───── INFORMATION SHOWN

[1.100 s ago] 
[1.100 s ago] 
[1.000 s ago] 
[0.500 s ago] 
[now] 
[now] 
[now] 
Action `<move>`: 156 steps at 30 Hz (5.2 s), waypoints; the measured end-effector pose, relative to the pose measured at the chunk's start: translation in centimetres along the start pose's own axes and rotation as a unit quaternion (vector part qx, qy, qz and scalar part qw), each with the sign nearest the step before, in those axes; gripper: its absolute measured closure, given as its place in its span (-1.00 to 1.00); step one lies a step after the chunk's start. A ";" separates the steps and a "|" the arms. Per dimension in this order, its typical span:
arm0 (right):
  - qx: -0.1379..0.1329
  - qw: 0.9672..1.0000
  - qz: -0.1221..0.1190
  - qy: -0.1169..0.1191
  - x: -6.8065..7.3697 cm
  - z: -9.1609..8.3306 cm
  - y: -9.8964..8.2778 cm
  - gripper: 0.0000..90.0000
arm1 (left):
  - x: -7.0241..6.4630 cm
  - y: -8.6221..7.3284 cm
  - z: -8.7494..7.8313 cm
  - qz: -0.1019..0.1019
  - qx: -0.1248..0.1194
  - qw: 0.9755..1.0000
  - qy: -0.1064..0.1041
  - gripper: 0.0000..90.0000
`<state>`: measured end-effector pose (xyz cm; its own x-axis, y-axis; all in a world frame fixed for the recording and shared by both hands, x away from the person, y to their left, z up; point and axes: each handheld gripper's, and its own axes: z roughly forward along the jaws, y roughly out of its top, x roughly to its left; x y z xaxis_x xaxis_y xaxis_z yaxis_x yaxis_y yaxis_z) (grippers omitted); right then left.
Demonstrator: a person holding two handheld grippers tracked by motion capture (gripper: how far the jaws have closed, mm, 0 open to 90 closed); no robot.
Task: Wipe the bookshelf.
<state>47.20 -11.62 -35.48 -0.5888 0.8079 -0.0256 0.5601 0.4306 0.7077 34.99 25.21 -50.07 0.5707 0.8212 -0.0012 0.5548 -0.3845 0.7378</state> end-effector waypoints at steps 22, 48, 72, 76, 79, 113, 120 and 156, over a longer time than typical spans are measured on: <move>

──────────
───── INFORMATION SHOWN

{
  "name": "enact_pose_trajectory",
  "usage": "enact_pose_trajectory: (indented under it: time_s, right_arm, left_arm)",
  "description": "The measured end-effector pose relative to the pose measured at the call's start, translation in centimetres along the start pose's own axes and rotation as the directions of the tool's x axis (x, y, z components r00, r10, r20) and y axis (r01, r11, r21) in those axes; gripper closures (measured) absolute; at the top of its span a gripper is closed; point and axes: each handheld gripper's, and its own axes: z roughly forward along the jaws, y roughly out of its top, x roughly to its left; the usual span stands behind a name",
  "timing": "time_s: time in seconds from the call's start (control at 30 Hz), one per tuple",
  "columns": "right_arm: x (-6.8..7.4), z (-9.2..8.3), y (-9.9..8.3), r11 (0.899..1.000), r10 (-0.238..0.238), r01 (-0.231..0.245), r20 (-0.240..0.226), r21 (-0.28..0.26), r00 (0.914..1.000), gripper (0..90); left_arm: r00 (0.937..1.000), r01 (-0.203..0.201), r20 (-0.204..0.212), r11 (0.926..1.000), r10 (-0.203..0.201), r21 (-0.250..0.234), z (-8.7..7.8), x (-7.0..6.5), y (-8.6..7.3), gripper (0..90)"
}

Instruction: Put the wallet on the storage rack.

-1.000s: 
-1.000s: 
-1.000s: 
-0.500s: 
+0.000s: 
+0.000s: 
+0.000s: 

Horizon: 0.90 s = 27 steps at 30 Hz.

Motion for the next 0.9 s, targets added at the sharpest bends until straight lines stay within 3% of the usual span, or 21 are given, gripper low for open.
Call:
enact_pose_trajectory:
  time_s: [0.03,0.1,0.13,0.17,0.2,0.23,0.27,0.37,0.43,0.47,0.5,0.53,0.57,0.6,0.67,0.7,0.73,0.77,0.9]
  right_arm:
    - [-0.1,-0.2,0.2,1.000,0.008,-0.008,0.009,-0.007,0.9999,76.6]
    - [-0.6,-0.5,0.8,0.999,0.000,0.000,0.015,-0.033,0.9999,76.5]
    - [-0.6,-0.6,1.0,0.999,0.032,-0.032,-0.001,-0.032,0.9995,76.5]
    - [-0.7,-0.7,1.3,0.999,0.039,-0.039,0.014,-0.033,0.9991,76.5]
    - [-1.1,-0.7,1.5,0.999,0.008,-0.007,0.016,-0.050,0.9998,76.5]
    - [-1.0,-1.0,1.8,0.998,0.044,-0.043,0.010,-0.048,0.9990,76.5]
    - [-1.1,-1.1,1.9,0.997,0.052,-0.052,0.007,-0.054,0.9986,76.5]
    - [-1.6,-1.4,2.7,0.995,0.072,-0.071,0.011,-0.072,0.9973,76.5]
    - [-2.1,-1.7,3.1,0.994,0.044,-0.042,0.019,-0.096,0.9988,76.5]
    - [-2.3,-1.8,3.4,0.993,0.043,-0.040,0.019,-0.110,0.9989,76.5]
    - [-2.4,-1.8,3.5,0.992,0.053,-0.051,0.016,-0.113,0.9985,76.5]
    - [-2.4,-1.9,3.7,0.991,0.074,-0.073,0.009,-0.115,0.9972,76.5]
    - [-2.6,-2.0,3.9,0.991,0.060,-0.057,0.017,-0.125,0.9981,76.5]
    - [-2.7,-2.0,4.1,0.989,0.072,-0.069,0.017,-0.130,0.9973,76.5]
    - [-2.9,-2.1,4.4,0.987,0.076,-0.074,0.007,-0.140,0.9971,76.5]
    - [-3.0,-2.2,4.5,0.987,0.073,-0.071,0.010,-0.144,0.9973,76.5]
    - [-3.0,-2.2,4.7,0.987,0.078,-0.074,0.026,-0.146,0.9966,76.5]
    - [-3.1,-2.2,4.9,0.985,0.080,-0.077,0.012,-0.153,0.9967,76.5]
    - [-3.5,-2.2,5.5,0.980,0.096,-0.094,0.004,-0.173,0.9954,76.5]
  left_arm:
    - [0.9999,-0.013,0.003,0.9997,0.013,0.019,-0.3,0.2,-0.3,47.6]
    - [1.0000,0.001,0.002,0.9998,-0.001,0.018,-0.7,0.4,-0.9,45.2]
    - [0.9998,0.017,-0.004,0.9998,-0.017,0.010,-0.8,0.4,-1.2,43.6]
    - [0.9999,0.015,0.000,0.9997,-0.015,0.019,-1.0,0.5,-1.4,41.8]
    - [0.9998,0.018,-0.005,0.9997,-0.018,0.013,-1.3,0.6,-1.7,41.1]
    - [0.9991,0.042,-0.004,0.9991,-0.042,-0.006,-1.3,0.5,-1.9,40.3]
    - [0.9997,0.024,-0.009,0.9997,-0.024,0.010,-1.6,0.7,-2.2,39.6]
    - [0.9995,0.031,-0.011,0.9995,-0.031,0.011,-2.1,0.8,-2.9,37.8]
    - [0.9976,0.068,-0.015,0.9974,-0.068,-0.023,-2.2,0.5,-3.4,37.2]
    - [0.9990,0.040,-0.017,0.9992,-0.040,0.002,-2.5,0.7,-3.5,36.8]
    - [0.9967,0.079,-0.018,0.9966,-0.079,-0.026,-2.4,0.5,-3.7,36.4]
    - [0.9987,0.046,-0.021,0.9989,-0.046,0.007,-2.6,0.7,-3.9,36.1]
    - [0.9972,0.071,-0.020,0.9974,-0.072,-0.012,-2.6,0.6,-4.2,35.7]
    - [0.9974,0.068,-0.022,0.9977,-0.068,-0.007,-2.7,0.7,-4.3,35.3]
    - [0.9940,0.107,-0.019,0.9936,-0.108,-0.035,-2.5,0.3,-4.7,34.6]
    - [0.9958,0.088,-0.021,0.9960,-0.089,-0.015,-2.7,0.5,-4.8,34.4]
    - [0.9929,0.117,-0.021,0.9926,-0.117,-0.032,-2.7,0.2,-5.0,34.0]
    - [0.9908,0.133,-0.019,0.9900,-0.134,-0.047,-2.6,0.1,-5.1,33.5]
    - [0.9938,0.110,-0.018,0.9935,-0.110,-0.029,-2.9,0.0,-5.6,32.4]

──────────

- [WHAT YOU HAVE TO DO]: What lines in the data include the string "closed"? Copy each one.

- [WORKED SOLUTION]:
Demonstrator: a person holding two handheld grippers tracked by motion capture (gripper: how far the jaws have closed, mm, 0 open to 90 closed); no robot.
  "description": "The measured end-effector pose relative to the pose measured at the call's start, translation in centimetres along the start pose's own axes and rotation as the directions of the tool's x axis (x, y, z components r00, r10, r20) and y axis (r01, r11, r21) in those axes; gripper closures (measured) absolute; at the top of its span a gripper is closed; point and axes: each handheld gripper's, and its own axes: z roughly forward along the jaws, y roughly out of its top, x roughly to its left; the usual span stands behind a name",

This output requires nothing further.